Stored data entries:
■ ■ ■ ■ ■ ■ ■
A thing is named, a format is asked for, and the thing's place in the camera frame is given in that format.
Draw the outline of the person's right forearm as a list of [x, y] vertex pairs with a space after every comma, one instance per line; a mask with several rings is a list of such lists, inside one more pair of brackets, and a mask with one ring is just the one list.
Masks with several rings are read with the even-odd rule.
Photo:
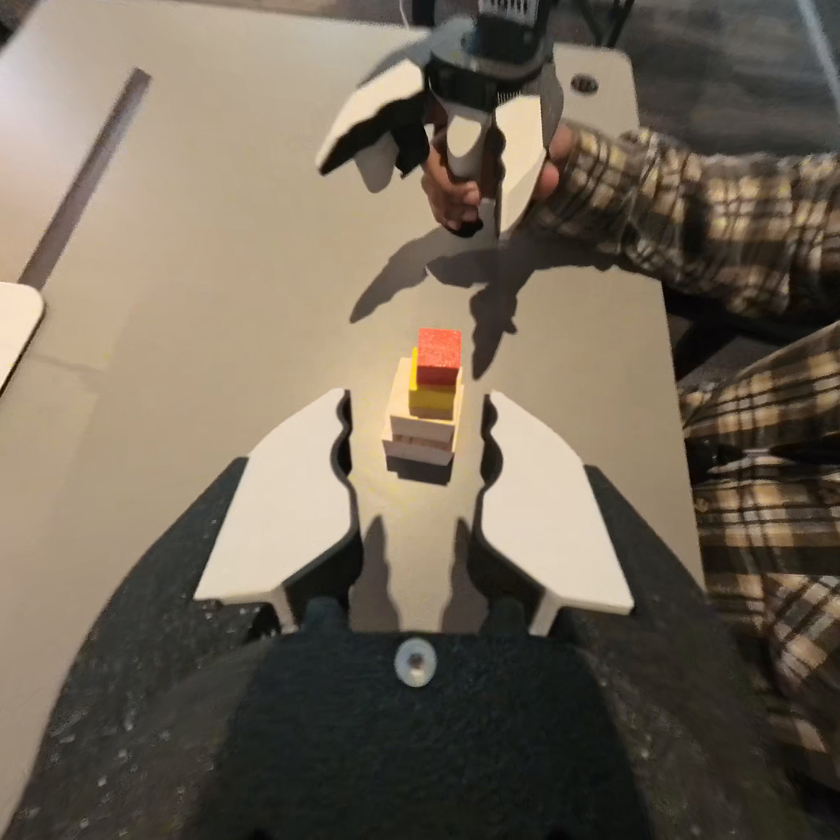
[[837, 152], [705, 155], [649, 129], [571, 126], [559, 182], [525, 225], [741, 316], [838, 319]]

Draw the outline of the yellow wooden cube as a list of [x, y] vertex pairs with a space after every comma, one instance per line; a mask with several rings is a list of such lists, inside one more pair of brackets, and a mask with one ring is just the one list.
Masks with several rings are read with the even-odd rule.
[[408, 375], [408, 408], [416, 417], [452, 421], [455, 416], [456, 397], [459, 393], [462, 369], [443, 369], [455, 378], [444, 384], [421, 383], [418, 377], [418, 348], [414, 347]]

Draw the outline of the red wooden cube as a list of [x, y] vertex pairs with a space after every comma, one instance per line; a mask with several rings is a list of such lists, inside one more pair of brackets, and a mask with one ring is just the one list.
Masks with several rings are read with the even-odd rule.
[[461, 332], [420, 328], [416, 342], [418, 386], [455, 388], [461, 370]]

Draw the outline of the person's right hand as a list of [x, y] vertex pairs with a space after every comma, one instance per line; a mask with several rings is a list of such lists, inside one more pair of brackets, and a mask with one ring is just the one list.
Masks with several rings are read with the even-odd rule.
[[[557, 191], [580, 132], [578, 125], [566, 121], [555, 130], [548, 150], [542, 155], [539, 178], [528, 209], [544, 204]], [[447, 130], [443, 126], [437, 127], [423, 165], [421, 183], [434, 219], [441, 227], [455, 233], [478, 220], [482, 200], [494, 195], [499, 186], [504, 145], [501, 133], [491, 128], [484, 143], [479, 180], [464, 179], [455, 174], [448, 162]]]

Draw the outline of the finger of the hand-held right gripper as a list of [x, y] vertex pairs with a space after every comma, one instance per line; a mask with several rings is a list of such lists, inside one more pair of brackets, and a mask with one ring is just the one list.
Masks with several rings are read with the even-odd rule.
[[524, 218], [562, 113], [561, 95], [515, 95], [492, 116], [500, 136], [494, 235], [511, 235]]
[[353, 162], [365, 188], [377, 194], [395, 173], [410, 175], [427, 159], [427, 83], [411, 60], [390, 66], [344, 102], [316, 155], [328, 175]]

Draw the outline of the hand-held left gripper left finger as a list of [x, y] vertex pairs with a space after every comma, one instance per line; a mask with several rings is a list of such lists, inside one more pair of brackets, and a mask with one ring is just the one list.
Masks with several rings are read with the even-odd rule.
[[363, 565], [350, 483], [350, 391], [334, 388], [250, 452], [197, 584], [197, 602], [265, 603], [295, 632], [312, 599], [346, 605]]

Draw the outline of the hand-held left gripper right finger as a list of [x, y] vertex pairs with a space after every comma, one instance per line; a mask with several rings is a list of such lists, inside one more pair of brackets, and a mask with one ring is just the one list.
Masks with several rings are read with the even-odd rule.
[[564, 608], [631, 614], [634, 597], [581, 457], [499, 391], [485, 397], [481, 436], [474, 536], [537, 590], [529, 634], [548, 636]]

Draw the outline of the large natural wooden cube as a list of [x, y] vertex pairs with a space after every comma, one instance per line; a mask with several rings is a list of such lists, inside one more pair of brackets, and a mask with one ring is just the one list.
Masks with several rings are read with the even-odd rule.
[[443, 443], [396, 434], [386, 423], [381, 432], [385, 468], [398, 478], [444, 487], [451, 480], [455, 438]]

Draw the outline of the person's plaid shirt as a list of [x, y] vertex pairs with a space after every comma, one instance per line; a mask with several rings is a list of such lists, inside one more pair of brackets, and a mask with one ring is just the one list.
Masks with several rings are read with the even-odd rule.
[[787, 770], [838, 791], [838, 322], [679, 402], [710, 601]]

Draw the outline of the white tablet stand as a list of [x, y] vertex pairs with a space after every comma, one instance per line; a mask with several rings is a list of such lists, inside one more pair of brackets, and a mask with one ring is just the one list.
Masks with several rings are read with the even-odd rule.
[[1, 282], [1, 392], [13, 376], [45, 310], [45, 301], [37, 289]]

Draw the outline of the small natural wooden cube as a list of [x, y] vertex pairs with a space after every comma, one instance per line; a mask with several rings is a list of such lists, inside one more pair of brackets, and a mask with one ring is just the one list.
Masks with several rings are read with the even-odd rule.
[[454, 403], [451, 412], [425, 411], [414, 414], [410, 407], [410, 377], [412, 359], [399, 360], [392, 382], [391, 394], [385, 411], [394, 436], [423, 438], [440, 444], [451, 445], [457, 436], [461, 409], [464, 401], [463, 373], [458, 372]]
■ ■ ■ ■ ■ ■ ■
### TRY IT
Set down the entries exactly as they appear, with every picture left out.

### OUTPUT BELOW
A thing is named, a format is asked for, and the thing's place in the camera frame is given in that format.
Draw the outline of the person's right forearm as a list of [x, y] vertex pairs with a space after every comma, one instance per line; a mask with several rings is a list of such lists, inside one more pair of brackets, and a mask with one ring is just the one list.
Masks with several rings are read with the even-odd rule.
Photo:
[[837, 152], [705, 155], [649, 129], [571, 126], [559, 182], [525, 225], [741, 316], [838, 319]]

Draw the outline of the yellow wooden cube as a list of [x, y] vertex pairs with a space after every comma, one instance per line; a mask with several rings is a list of such lists, inside one more pair of brackets, and a mask with one ring is just the one list.
Masks with several rings are read with the even-odd rule.
[[408, 375], [408, 408], [416, 417], [452, 421], [455, 416], [456, 397], [459, 393], [462, 369], [443, 369], [455, 378], [444, 384], [421, 383], [418, 377], [418, 348], [414, 347]]

Draw the outline of the red wooden cube as a list of [x, y] vertex pairs with a space after every comma, one instance per line; a mask with several rings is a list of such lists, inside one more pair of brackets, and a mask with one ring is just the one list.
Masks with several rings are read with the even-odd rule.
[[461, 332], [420, 328], [416, 342], [418, 386], [455, 388], [461, 370]]

Draw the outline of the person's right hand as a list of [x, y] vertex pairs with a space after every comma, one instance per line; a mask with several rings is a list of such lists, inside one more pair of brackets, and a mask with one ring is just the one list.
Masks with several rings are read with the even-odd rule.
[[[557, 191], [580, 132], [578, 125], [566, 121], [555, 130], [548, 150], [542, 155], [539, 178], [528, 209], [544, 204]], [[447, 130], [443, 126], [437, 127], [423, 165], [421, 183], [434, 219], [441, 227], [455, 233], [478, 220], [482, 200], [494, 195], [499, 186], [504, 145], [501, 133], [491, 128], [484, 143], [479, 180], [464, 179], [455, 174], [448, 162]]]

Draw the outline of the finger of the hand-held right gripper as a list of [x, y] vertex pairs with a space after every comma, one instance per line; a mask with several rings is a list of such lists, inside one more pair of brackets, and a mask with one ring is just the one list.
Masks with several rings are read with the even-odd rule.
[[524, 218], [562, 113], [561, 95], [515, 95], [492, 116], [500, 136], [494, 235], [511, 235]]
[[353, 162], [365, 188], [377, 194], [395, 173], [410, 175], [427, 159], [427, 83], [411, 60], [390, 66], [344, 102], [316, 155], [328, 175]]

Draw the outline of the hand-held left gripper left finger as a list of [x, y] vertex pairs with a space after every comma, one instance per line; a mask with several rings is a list of such lists, inside one more pair of brackets, and a mask with one ring is just the one list.
Masks with several rings are read with the even-odd rule.
[[363, 565], [350, 483], [350, 391], [334, 388], [250, 452], [197, 584], [197, 602], [265, 603], [295, 632], [312, 599], [346, 605]]

Draw the outline of the hand-held left gripper right finger as a list of [x, y] vertex pairs with a space after every comma, one instance per line; a mask with several rings is a list of such lists, inside one more pair of brackets, and a mask with one ring is just the one list.
Masks with several rings are read with the even-odd rule.
[[564, 608], [631, 614], [634, 597], [581, 457], [499, 391], [485, 397], [481, 436], [474, 536], [537, 590], [529, 634], [548, 636]]

Draw the outline of the large natural wooden cube as a list of [x, y] vertex pairs with a space after every comma, one instance per line; a mask with several rings is a list of such lists, inside one more pair of brackets, and a mask with one ring is just the one list.
Masks with several rings are read with the even-odd rule.
[[443, 443], [396, 434], [386, 423], [381, 432], [385, 468], [398, 478], [444, 487], [451, 480], [455, 438]]

Draw the outline of the person's plaid shirt as a list of [x, y] vertex pairs with a space after every comma, one instance per line; a mask with several rings is a list of such lists, inside one more pair of brackets, and a mask with one ring is just the one list.
Masks with several rings are read with the even-odd rule.
[[787, 770], [838, 791], [838, 322], [679, 402], [710, 601]]

Draw the outline of the white tablet stand as a list of [x, y] vertex pairs with a space after every comma, one instance per line; a mask with several rings is a list of such lists, inside one more pair of brackets, and a mask with one ring is just the one list.
Masks with several rings are read with the even-odd rule.
[[1, 282], [1, 392], [13, 376], [45, 310], [45, 301], [37, 289]]

Draw the outline of the small natural wooden cube as a list of [x, y] vertex pairs with a space after every comma, one instance per line; a mask with several rings is a list of such lists, inside one more pair of brackets, and a mask with one ring is just the one list.
Masks with several rings are read with the even-odd rule.
[[454, 403], [451, 412], [425, 411], [414, 414], [410, 407], [410, 377], [412, 359], [399, 360], [392, 382], [391, 394], [385, 411], [394, 436], [423, 438], [440, 444], [451, 445], [457, 436], [461, 409], [464, 401], [463, 373], [458, 372]]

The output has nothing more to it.